Commonwealth Of Pennsylvania And State Police To Pay $2.2 Million Settlement

The United States government pitted itself against both the Commonwealth of Pennsylvania and the Pennsylvania State Police (PSP) in a recent lawsuit, contesting that the state trooper hiring process was gender-biased and in direct contradiction to Title VII of the Civil Rights Act of 1964. Title VII guarantees a person’s right to find employment or sign a lease free from discrimination based on race, color, religion, sex and national origin.

An attorney for neighboring NYC Lipsky Lowe employment law firm anonymously commented: “We were surprised it took so long for the Justice Department to recognize the wrongdoing by the PSP as far back as 2003. The tests employed by the PSP were very obviously discriminatory and disrespectful to women.”

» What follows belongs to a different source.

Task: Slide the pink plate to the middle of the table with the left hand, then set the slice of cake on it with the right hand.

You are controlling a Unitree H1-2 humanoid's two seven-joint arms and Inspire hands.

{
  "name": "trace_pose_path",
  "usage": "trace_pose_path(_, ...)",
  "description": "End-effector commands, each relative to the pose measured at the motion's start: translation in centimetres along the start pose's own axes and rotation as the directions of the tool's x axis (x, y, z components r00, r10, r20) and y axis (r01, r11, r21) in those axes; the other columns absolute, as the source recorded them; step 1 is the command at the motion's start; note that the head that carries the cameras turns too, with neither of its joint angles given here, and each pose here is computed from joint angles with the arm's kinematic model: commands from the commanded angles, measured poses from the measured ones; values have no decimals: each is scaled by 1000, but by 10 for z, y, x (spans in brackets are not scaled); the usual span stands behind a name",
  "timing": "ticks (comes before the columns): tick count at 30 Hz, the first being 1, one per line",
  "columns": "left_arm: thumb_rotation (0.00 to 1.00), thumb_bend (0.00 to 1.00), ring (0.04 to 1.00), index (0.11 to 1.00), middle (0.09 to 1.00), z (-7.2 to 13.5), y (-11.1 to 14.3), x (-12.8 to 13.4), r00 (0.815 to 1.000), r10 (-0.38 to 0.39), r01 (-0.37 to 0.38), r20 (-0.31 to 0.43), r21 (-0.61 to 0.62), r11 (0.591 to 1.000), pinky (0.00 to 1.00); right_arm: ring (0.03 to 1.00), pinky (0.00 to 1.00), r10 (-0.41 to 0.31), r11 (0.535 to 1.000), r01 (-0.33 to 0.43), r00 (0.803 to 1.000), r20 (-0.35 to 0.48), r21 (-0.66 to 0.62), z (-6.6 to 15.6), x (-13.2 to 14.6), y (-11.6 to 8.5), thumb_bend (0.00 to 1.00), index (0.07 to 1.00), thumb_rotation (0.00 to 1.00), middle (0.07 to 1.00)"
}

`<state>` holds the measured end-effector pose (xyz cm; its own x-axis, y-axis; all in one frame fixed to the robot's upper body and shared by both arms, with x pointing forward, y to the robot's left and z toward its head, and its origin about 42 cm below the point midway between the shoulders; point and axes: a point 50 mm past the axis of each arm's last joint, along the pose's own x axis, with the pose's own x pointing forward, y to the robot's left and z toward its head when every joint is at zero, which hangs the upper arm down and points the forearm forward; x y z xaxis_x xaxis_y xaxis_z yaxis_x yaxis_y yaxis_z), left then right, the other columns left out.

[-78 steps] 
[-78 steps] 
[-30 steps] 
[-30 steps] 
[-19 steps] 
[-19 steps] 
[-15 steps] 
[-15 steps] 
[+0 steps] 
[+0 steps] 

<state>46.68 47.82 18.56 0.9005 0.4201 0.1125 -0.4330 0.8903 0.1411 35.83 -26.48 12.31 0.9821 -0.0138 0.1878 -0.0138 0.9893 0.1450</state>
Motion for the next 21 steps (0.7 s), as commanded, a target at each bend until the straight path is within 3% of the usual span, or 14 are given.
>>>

According to the lawsuit, the PSP violated the rights of several applicants by testing for skills not required to perform tasks related to the job. 

Principal Deputy Assistant Attorney General Pamela S. Karlan of the Justice Department’s Civil Rights Division said, “Employers cannot impose selection criteria that unfairly screen out qualified female applicants. When the Pennsylvania State Police use a physical fitness test as part of the process for choosing state troopers, they must ensure that the test complies with federal law. This settlement agreement reflects the Civil Right Division’s continued commitment to removing artificial barriers that prevent women from becoming law enforcement officers.”

The settlement means that the PSP will pay a surprising $2.2 million into a fund that will become available to the women who were involved in the lawsuit. PSP will also be forced to alter its work environment to be more beneficial for the women who already work there. PSP will offer hiring relief and retroactive seniority to at least 65 women for the jobs that they were barred from receiving. The applicants must still pass all relevant physical examinations.

Both parties requested a court order to approve the settlement deal. 

Cases like these are on the rise, but the aforementioned Title VII does nothing to help those who are discriminated against based on sexual orientation or gender identity. The recent Equality Act passed through the House of Representatives, but faces a major hurdle in the United States Senate, where Democrats hold the slimmest of minorities. They need to convince at least ten Republican colleagues to vote for the piece of legislation at a time when Republicans across the country are set on waging war against trans rights. It’s a high bar.

It seems likely now that the only way Biden’s agenda will become law is to remove the filibuster — but the conservative-leaning Democratic Senator Manchin has already put his foot down, saying he will never change his mind to favor the idea. Republicans seem poised to obstruct every piece of major legislation that Biden has set his sights on.